Now that the snapshots are working we can use cron to schedule them As discussed earlier, we have a schedule for a daily, weekly, monthly and yearly backup. You could just limit it to a daily schedule if you want to save space. Or for an important machine, create a snapshot every two hours during office hours, change it to suit your requirement.

Place the following in a file in /etc/cron.d/

# Daily snapshot
1 1 * * * root /bin/bash /usr/local/bin/create-snapshot.sh daily 7
# Weekly snapshot
1 1 * * 0 root /bin/bash /usr/local/bin/create-snapshot.sh weekly 4
# Montlhy snapshot
1 1 1 * * root /bin/bash /usr/local/bin/create-snapshot.sh monthly 12
# Yearly snapshots
1 1 1 1 * root /bin/bash /usr/local/bin/create-snapshot.sh yearly 2

This enables the schedule as described above. If you for example want to have a snapshot every two hours between office hours you can use the following cron syntax:

# Snapshot past every 2nd hour from 6 through 18
1 6-18/2 * * * root /bin/bash /usr/local/bin/create-snapshot.sh officehours 12

Apt hook

apt, the package manager, has a hook named pre-invoke (and post-invoke). This hook is called before before (or after) apt calls dpkg. via.
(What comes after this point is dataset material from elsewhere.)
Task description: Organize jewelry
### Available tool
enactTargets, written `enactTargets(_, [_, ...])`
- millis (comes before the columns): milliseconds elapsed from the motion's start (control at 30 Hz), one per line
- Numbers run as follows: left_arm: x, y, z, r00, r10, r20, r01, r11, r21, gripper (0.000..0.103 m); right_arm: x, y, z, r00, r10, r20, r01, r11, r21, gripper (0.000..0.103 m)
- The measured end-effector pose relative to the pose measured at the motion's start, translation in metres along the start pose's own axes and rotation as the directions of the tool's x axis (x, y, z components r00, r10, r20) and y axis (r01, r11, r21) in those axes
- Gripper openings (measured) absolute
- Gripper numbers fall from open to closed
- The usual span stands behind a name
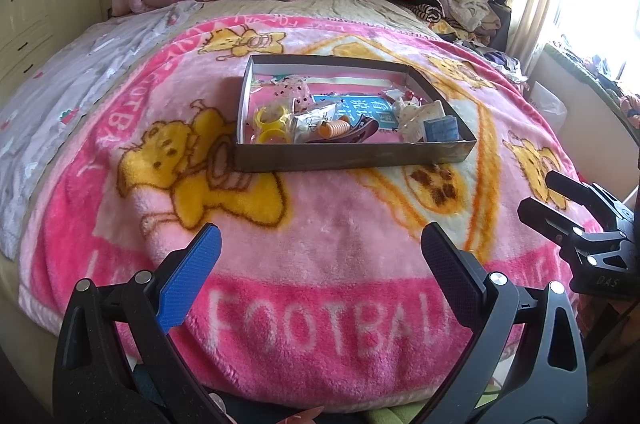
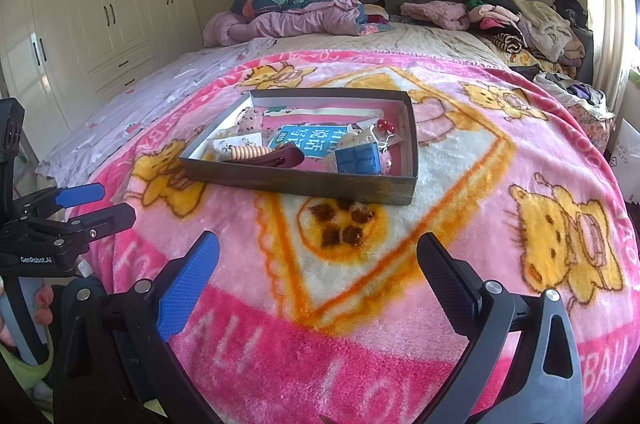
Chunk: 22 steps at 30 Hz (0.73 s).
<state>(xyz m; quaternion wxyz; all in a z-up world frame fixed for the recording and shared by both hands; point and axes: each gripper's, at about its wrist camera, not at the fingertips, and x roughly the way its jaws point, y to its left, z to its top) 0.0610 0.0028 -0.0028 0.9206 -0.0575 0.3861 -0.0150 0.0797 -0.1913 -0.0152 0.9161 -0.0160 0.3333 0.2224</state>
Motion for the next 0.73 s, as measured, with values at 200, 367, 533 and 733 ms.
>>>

We can use this hook to create the snapshot before an apt action, say an apt-get upgrade, apt-get install or apt-get remove. Create the following file:

nano /etc/apt/apt.conf.d/00openstacksnapshot

Insert the following:

DPkg::Pre-Invoke {"/bin/bash /usr/local/bin/create-snapshot.sh apt 5";};

This will create a snapshot before the actual action is done, allowing you to revert to a snapshot after a (failed) upgrade. For example when the kernel is not working or other issues.

Snapshot before an apt install/upgrade

Try it out by installing a package. You should now see the output as in the above screenshot added to the apt command output.

Restore

The most important thing of a backup is of course that you can restore it when needed. We can do this via the command line client with the nova boot command. This creates a new instance based on the snapshot. Do note that you need to source the credentials file in your shell:

source .computerc
nova boot --image "SNAPSHOT_NAME" --poll --flavor "FLAVOR_NAME" --availability-zone NL1 --nic net-id=NETWORK_ID --key "SSH_KEY" "VM_NAME"

The syntax is specific to CloudVPS but you get the gist. If you have a floating IP you can deassign it from the old server and assign it to the new one and you're all set.

If you don't have a floating IP or other reasons to keep the same VM, you can use the nova rebuild command. This will reinstall the VM with the snapshot image, OVERWRITING ALL DATA ON THE INSTANCE!:

nova rebuild --poll "INSTANCE_UUID" "SNAPSHOT_IMAGE_UUID"

Afterwards your snapshot image should be deployed on the instance.

Remember to test this often. I test my backups and restores at least once a month.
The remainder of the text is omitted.